The Psychiatric Expert in Probate Proceedings
November 22, 2013
In probate proceedings involving the issue of testamentary capacity, parties frequently present testimony at trial from an expert psychiatrist. It is often the case that that psychiatrist never saw or treated the testator, and develops his or her expert opinion solely by reviewing various documents, including the testator’s medical records.
This expert psychiatric testimony is admissible, but courts have routinely and consistently held that it is afforded very little weight, if any, and is unreliable. This appears to be an “equal-opportunity” standard.

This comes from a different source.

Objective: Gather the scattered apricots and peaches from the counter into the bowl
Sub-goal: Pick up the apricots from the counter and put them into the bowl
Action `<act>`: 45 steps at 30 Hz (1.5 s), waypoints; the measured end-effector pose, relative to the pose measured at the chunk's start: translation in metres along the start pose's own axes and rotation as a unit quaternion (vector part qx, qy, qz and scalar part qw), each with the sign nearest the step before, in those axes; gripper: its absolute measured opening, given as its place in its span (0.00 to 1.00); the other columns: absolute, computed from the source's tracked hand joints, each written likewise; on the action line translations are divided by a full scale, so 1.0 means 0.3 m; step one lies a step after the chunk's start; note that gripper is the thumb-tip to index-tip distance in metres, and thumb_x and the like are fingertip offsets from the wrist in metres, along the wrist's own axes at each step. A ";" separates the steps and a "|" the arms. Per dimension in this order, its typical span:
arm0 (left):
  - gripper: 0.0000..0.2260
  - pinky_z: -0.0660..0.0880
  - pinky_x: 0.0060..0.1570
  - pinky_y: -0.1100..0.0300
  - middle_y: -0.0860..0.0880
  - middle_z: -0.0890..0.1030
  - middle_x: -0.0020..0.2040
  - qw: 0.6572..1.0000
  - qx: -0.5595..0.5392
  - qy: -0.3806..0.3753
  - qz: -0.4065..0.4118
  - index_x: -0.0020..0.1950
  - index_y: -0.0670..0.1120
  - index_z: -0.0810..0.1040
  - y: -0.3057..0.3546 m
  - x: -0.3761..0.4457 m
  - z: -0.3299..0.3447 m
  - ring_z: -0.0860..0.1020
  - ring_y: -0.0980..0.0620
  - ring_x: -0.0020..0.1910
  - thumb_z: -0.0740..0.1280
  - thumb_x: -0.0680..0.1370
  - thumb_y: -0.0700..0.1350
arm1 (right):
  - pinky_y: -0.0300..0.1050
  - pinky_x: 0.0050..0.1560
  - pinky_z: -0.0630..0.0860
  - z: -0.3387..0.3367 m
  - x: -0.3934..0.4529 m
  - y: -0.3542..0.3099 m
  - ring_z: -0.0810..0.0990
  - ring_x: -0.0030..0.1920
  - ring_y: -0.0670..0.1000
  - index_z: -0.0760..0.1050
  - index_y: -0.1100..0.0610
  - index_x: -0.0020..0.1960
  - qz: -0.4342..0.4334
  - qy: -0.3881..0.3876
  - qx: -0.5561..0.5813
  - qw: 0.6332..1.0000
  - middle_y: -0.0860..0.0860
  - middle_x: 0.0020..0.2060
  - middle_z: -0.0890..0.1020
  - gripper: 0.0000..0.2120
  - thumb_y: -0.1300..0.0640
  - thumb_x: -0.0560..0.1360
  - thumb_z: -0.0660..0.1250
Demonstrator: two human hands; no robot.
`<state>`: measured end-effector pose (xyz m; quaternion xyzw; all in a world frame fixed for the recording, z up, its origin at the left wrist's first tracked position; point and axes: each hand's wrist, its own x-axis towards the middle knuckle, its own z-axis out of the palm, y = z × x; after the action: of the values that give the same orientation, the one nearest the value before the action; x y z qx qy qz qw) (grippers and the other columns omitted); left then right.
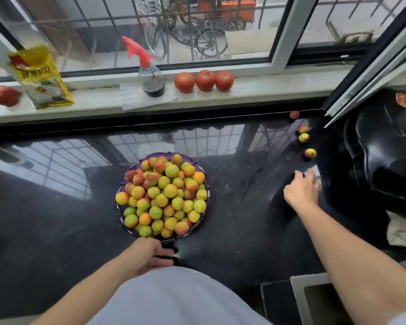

In other words, this type of testimony is given little weight regardless of which party relies on it. For example, in Matter of Swain, 125 AD2d 574 (2d Dept 1986), the objectant’s expert psychiatrist testified that based solely on an examination of the medical records, which notably did not include the month when the will was executed, the testator was so impaired by a stroke that she could not have known the nature and extent of her assets or the natural objects of her bounty. The jury returned a verdict denying the will to probate on the grounds, inter alia, that the testator lacked testamentary capacity. The Second Department reversed, finding that the psychiatrist’s testimony was purely speculative, contradicted by the testimony of the testator’s treating physician, and was entitled to no weight. Thus, it concluded that the objectant failed to rebut evidence that the testator possessed testamentary capacity.
In Matter of Slade, 106 AD2d 914 (4th Dept 1984), however, the proponent of the will relied on a psychiatrist’s testimony that the testator possessed testamentary capacity. That witness had never examined the testator, nor discussed her condition with any treating physicians. He simply reviewed her medical records. At the close of the proponent’s case, the objectant’s moved for a directed verdict pursuant to CPLR § 4404, which the court granted on the issue of lack of testamentary capacity, because the proponent failed to meet his burden. Affirming that decision, the Fourth Department stated that “such testimony is the weakest and most unreliable kind of evidence,” and noted that it contradicted the facts—which must prevail.